Layanan Puskesmas Mapaddegat Ditutup Sementara Karena Satu Nakes Terpapar Covid

Layanan Puskesmas Mapaddegat Ditutup Sementara Karena Satu Nakes Terpapar Covid ilustrasi (pixabay)

TUAPEIJAT-Adanya satu orang petugas medis di Puskesmas Mapaddegat, Desa Tuapeijat, Kecamatan Sipora Utara terkonfirmasi positif Covid-19 pada Kamis, (10/9/2020), membuat layanan Puskesmas Mapaddegat ditutup  sementara dalam pelayanan kesehatan, untuk sementara dialihkan ke Rumah Sakit Umum Daerah (RSUD) Kabupaten Kepulauan Mentawai di Kilometer 9 atau di Pustu dan Polindes setempat.

Hal itu dilakukan untuk memutus rantai penyebaran Covid-19 di klaster Puskesmas Mapaddegat, sehingga seluruh tenaga kesehatan dan pegawai Puskesmas diwajibkan melakukan karantina mandiri dan mengambil sampel swab pertama dan kedua.

Penutupan layanan Puskesmas Mapaddegat tersebut juga disampaikan langsung Kepala Dinas Kesehatan Kabupaten Kepulauan Mentawai, Lahmuddin Siregar Nomor 440/1001Dinkes yang diterima Mentawaikita.com pada Kamis, (10/9/2020).

“Iya betul, untuk sementara Puskesmas Mapaddegat ditutup karena ada tenaga medis di sana yang terkonfirmasi Covid-19, kita akan tracing dan swab semua petugas setelah hasilnya negatif kita masuk kembali,” kata Lahmuddin Siregar, Kepala Dinas Kesehatan Mentawai sekaligus juru bicara perkembangan pencegahan penyebaran Covid-19 (Corona Disease-19) di Mentawai dihubungi pada Kamis, (10/9/2020).

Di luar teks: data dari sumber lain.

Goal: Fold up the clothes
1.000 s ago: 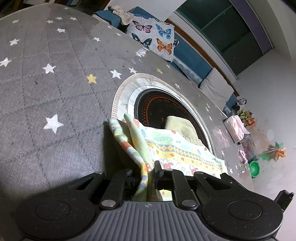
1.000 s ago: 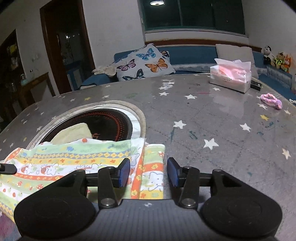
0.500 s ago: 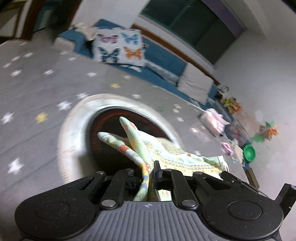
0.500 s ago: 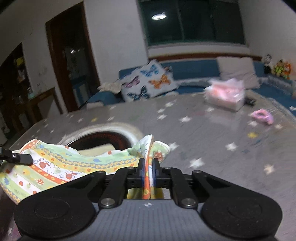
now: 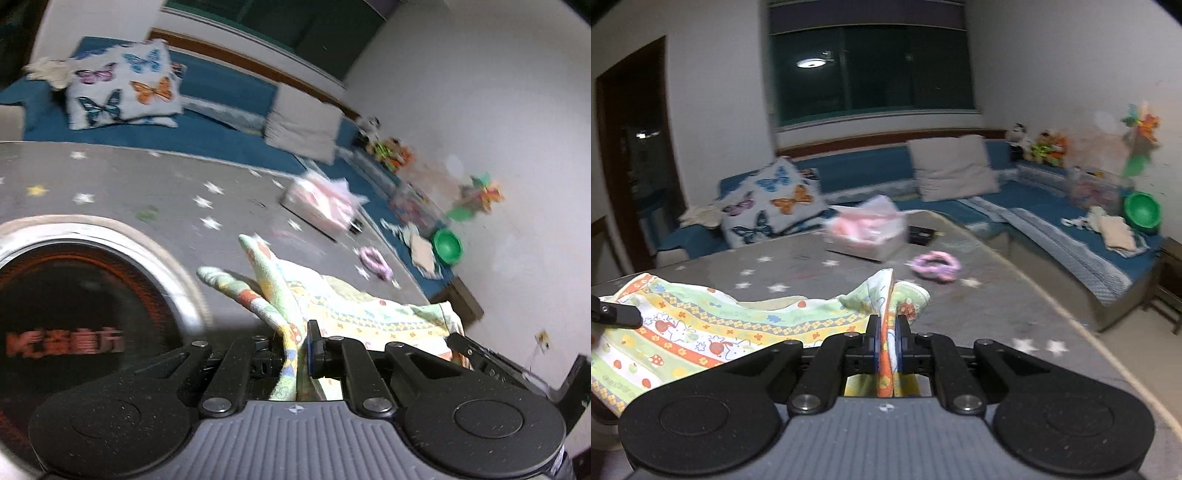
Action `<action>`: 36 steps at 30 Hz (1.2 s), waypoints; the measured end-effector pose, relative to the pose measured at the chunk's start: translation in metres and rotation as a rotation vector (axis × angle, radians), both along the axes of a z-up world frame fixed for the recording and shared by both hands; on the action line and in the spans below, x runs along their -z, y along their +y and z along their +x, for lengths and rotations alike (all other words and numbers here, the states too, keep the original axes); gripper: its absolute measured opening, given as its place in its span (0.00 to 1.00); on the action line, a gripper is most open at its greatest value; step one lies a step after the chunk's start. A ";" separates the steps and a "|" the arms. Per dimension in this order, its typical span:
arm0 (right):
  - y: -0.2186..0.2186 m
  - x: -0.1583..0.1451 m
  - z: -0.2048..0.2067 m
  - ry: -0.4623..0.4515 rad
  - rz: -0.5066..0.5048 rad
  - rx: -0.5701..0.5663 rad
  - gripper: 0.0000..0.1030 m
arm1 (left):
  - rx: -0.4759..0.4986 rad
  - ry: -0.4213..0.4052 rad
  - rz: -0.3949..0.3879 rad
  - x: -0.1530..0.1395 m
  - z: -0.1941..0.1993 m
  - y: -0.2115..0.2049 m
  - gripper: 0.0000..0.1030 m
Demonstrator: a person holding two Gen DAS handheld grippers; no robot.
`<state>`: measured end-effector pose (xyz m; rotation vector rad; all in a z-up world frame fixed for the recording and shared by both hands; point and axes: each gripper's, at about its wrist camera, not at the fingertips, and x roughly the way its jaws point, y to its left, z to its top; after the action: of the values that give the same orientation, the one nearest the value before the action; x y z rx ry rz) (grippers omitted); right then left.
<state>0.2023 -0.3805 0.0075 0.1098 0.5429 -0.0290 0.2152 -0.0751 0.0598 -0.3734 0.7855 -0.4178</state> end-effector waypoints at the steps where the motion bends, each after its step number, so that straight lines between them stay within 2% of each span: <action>1: -0.006 0.007 0.003 0.030 -0.004 0.015 0.09 | 0.013 0.014 0.032 0.007 0.003 -0.008 0.14; 4: -0.021 0.028 0.007 0.101 -0.022 0.056 0.11 | 0.003 0.058 0.138 0.028 0.006 -0.018 0.23; 6: -0.026 0.034 0.004 0.114 -0.019 0.061 0.11 | -0.016 0.071 0.182 0.036 0.006 -0.015 0.40; 12: -0.016 0.028 0.007 0.089 0.048 -0.012 0.12 | -0.015 0.030 0.200 0.029 0.011 -0.020 0.44; 17: 0.013 0.031 0.029 0.107 0.102 -0.111 0.12 | 0.048 -0.003 0.212 0.025 0.024 -0.044 0.40; 20: 0.026 0.035 0.045 0.116 0.111 -0.137 0.12 | 0.085 -0.014 0.205 0.027 0.035 -0.057 0.20; 25: 0.038 0.043 0.063 0.131 0.114 -0.151 0.12 | 0.140 -0.035 0.207 0.034 0.052 -0.080 0.17; 28: 0.042 0.050 0.068 0.146 0.104 -0.145 0.12 | 0.154 -0.026 0.250 0.047 0.062 -0.091 0.17; 31: 0.044 0.049 0.067 0.146 0.088 -0.146 0.12 | 0.143 -0.013 0.262 0.060 0.070 -0.092 0.17; 36: 0.043 0.041 0.055 0.137 0.090 -0.150 0.13 | 0.129 -0.021 0.265 0.054 0.064 -0.088 0.20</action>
<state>0.2578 -0.3372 -0.0337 0.1557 0.6885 0.1350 0.2789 -0.1633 0.0056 -0.0715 0.8356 -0.4312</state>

Hari ini di Kabupaten Kepulauan Mentawai, ada penambahn satu orang pasien terkonfirmasi positif Covid-19,  berdasarkan laporan sementara hasil pemeriksaan sampel specimen di Labor Fakultas Kedokteran Unand yang diumumkan melalui laman www.sumbarprov.go.id pada Kamis, (10/9/2020). 

Kepala Puskemas Mapaddegat Steffanie Ribkha Euodia membenarkan penutupan sementara waktu sampai hasil swab kedua keluar. “Saat ini kita sedang melakukan tes swab seluruh staf di Pukesmas ini termasuk para relawan ikut swab juga,” katanya saat dikonfirmasi.

Ada sekira 95 petugas disini baik yang bertugas di Posko Covid-19 di pelabuhan ikut diswab.”Jika hasil swab kedua keluar dengan hasilnya negatif pelayanan kesehatan akan kembali dibuka, sementara ini petugas melakukan karantina mandiiri,” tutupnya.